Pas d’impôt pour les moins de 30 ans, vraiment?
C’est l’autre mesure fiscale majeure avancée par Marine Le Pen: exonérer d’ impôt sur le revenu l’ensemble des Français de moins de 30 ans pour les dissuader de partir à l’étranger. Les plus riches, comme Kylian Mbappé -qui gagne plus de 2 millions d’euros par mois au PSG - ou les traders, seraient donc concernés par la mesure. Là encore problème de taille, la candidate risquerait d’être retoquée par le Conseil constitutionnel au nom du principe d’égalité devant l’impôt entre les citoyens.

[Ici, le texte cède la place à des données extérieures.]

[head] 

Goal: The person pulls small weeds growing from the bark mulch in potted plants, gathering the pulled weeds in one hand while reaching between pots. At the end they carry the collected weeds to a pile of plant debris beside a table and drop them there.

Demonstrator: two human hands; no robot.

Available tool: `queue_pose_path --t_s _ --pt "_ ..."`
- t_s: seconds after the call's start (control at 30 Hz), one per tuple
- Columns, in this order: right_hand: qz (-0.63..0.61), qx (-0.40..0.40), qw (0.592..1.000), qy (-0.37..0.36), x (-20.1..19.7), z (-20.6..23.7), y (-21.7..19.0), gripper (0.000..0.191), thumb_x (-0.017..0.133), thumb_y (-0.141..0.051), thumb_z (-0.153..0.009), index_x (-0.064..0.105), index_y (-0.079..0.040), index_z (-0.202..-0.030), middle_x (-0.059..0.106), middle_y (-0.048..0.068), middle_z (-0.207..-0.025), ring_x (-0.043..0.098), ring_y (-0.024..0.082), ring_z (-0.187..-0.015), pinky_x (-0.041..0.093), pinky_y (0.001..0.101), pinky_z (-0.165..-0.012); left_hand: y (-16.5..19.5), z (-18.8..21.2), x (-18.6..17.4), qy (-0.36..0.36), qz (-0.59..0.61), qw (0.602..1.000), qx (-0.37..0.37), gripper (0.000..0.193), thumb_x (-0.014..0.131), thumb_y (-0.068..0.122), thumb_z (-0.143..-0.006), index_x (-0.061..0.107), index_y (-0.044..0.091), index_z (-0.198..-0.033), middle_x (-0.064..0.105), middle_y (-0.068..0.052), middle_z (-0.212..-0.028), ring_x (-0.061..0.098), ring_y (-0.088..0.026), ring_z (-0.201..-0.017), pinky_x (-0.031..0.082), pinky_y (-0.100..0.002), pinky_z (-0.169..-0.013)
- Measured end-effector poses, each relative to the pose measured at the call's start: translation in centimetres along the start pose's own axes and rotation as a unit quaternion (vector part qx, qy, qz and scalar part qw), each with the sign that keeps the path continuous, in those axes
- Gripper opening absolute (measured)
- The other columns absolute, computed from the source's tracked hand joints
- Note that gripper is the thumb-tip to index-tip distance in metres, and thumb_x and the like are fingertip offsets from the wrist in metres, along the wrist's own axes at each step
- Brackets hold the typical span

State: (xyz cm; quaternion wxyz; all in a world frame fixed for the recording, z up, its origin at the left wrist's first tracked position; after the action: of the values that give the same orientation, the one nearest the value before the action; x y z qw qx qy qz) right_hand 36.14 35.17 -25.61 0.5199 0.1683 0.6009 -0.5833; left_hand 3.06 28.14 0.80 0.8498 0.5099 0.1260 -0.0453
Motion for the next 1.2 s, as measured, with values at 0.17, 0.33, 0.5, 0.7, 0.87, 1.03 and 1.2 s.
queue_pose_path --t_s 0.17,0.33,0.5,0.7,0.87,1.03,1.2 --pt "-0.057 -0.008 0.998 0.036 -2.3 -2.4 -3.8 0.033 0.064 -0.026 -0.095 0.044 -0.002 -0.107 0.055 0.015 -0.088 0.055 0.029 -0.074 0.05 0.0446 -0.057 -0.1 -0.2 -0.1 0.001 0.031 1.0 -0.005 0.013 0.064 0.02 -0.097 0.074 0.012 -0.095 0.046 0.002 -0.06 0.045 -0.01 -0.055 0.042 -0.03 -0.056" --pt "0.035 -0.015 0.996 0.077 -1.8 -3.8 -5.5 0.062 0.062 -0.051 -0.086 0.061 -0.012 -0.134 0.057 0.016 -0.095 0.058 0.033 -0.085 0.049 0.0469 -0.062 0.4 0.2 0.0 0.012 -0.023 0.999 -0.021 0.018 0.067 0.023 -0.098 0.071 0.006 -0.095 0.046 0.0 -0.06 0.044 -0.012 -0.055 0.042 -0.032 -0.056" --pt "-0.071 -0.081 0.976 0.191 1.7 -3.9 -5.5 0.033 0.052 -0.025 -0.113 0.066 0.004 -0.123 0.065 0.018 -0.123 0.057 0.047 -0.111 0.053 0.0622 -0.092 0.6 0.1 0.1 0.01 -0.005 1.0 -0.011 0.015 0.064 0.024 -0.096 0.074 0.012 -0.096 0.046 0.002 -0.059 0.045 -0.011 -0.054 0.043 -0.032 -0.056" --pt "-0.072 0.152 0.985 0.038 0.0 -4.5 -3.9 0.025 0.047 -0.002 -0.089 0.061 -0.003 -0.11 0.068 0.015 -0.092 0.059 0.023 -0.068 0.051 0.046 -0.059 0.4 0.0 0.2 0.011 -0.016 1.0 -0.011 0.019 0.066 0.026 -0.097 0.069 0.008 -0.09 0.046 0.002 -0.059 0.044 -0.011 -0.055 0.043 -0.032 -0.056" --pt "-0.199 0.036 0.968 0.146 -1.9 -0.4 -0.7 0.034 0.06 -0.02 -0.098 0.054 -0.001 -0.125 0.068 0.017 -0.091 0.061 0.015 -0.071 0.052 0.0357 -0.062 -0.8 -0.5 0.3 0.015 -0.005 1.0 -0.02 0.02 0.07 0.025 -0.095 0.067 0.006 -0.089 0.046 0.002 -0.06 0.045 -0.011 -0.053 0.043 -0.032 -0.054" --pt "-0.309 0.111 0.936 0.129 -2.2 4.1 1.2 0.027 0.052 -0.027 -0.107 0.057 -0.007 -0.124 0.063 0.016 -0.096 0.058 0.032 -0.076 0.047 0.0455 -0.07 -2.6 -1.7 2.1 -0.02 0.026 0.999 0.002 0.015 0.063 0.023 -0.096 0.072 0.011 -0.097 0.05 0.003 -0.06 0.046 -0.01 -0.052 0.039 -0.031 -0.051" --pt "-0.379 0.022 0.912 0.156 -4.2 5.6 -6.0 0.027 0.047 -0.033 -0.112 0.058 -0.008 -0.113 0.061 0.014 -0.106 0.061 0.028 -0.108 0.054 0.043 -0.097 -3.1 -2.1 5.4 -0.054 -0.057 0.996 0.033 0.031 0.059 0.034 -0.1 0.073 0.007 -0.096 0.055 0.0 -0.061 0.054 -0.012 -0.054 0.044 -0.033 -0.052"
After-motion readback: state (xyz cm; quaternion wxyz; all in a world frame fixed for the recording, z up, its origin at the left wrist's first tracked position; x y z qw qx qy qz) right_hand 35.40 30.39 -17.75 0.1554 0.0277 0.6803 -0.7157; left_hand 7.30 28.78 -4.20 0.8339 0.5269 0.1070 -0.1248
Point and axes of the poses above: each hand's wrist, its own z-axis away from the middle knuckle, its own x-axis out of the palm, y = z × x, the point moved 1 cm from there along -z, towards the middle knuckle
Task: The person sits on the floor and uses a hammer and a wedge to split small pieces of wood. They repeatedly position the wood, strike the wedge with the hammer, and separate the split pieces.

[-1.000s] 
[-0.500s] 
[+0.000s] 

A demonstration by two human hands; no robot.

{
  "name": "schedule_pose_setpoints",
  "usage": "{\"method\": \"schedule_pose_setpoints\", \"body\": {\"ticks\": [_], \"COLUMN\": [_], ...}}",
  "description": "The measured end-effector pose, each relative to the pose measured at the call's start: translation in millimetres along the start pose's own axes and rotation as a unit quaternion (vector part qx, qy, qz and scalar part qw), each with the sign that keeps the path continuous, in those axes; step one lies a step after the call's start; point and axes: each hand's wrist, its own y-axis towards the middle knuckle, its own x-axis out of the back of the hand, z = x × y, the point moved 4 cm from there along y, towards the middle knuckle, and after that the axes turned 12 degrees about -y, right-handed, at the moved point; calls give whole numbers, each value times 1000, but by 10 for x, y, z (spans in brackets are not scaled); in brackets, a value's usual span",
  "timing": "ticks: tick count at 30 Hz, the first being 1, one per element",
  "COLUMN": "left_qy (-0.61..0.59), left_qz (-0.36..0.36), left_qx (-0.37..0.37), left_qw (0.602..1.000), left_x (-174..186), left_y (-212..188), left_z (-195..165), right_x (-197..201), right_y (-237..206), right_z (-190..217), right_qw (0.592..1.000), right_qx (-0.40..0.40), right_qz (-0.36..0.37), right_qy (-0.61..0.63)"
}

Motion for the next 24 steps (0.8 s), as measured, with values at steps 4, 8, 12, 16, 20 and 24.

Cette égalité n’est ni réelle ni absolue (seuls 43% des Français, selon leur niveau de revenus) mais des dérogations ne peuvent être accordées qu’au seul motif de “l’intérêt général”. Sa mesure aurait de “grande chance” d’être retoquée. Et comme nous l’explique le constitutionnaliste, Jean-Philippe Derosier , passer par un référendum, notamment sur ce sujet, ne réglerait rien, sauf à faire un coup d’Etat constitutionnel. Si elle arrive au pouvoir et qu’elle gagne les législatives de juin, le chemin législatif et économique de la candidate RN s’annonce donc semé d’embûches.